When money is abundant, knowledge is the real wealth by John Wentworth (1,500 words, 6 min): great example of a recurring theme in systems — when you relieve a bottleneck, it moves. John notes that if nonexperts can’t tell apart experts and crackpots/noise, money can’t buy expertise, i.e. we can’t outsource knowledge but must understand it ourselves (“there is no royal road”). The money-to-knowledge bottleneck shift, in his experience attempting to solve big problems, happens quicker than you think — in the low six figures for annual income — beyond which more money just means more spray-and-pray ability, an inefficient strategy in our high dimensional world (the reasoning step here is a bit simplistic to me).
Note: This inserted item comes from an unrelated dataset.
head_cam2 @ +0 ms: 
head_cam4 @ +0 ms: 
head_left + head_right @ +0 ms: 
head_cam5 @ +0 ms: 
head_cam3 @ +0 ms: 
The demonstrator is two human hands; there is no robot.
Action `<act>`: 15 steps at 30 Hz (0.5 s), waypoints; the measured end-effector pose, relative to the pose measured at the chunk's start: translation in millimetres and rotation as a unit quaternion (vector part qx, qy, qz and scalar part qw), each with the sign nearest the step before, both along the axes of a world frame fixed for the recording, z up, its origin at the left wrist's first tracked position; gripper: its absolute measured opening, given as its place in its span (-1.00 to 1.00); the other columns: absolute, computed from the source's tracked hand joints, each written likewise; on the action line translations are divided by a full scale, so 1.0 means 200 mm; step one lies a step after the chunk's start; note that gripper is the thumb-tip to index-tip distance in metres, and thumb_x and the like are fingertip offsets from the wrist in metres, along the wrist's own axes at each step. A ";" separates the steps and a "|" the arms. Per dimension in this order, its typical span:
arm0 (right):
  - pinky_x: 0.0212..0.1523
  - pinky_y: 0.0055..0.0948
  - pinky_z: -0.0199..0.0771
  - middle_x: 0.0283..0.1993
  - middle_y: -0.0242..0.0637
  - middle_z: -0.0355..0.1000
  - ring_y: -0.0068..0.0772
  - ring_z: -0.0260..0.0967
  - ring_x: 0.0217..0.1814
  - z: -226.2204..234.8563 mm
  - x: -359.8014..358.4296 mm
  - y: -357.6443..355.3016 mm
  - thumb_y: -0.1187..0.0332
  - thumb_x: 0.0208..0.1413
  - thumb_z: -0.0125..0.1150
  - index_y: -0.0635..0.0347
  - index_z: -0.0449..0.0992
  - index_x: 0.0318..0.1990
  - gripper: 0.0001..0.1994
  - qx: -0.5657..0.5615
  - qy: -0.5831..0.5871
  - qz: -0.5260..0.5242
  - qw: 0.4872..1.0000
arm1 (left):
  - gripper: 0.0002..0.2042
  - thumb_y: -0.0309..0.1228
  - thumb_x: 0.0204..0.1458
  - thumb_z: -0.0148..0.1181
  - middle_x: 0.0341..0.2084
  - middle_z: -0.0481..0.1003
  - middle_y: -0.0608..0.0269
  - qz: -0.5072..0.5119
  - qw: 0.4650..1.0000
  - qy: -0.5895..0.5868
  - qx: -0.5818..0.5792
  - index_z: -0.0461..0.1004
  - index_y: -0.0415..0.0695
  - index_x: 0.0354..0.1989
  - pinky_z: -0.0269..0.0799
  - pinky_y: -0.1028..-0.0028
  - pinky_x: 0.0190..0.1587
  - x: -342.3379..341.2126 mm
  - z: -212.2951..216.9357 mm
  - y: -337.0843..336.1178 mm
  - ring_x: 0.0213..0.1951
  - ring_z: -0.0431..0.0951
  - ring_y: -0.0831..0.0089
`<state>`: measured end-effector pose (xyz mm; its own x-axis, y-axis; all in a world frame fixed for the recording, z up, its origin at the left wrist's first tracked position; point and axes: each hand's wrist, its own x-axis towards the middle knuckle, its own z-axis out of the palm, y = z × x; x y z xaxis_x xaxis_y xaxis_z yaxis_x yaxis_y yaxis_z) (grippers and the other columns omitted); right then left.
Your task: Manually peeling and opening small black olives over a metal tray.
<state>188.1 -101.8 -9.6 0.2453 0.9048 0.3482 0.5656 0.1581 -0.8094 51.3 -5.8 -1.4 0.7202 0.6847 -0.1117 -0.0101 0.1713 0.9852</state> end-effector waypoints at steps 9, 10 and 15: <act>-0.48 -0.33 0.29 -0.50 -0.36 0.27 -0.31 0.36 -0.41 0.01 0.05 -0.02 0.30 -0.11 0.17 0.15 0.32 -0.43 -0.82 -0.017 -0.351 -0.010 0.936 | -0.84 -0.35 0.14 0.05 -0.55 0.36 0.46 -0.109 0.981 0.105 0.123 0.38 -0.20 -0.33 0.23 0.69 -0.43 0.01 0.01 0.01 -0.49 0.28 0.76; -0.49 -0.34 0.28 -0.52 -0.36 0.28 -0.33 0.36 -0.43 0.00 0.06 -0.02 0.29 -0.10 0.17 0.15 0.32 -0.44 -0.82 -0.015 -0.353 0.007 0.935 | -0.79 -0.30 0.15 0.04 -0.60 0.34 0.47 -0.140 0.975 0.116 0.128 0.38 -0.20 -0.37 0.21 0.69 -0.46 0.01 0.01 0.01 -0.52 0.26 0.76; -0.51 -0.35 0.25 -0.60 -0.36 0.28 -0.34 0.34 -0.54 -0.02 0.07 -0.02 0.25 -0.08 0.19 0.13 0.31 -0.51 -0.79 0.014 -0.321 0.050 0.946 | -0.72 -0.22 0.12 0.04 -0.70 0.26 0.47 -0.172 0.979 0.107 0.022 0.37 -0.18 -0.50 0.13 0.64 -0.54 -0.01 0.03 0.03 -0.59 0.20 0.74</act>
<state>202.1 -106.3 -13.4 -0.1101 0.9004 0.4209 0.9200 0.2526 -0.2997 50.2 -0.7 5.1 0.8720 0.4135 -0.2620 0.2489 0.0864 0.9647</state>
This suggests a strategy: think of money as ‘cheap’, as is everything money can buy, so ‘expensive’ things are whatever money alone can’t buy e.g. expertise, so acquire expertise and use them for barter or investment, in particular to get more expertise, in particular gears-level models. These are the “capital assets” of knowledge that “pay dividends” in more knowledge, because they’re general-purpose; applied math/sciences are full of such tools.
History is written by the losers by Tanner Greer (2,200 words, 9 min): anything by Tanner should be read in full because it’s the details that make it fun, but in short: “history is written by the victors” (often misattributed to Churchill) is only sometimes true; many of the great histories of the premodern world were actually written by the losers. Examples by Lynn Rees: “Herodotus wrote his history only after his exile from Halicarnassus; Xenophon wrote his memoirs only after his faction was forced out of Athens. Polybius was once a general for the Archean League, but wrote his history as a hostage at Rome. The destruction of Judea was chronicled by a Josephus, a Jew” etc. Tanner adds: “Sima Guang, the second most significant historian of Chinese history, only finished his massive Zizhi Tongjian after court rivalries had forced him to retire. The history of the Mongols was written almost entirely by their vanquished enemies. Ibn Khaldun was associated with so many failed regimes that it is a wonder he found time to write his history at all… (And then there’s) Thucydides.” Tanner’s explanation is beautifully simple: “Defeat gives brilliant minds like Thucydides the two things they need to become great historians: time and motive.” (Rulers are too busy to write, Mao and Caesar being rare exceptions.)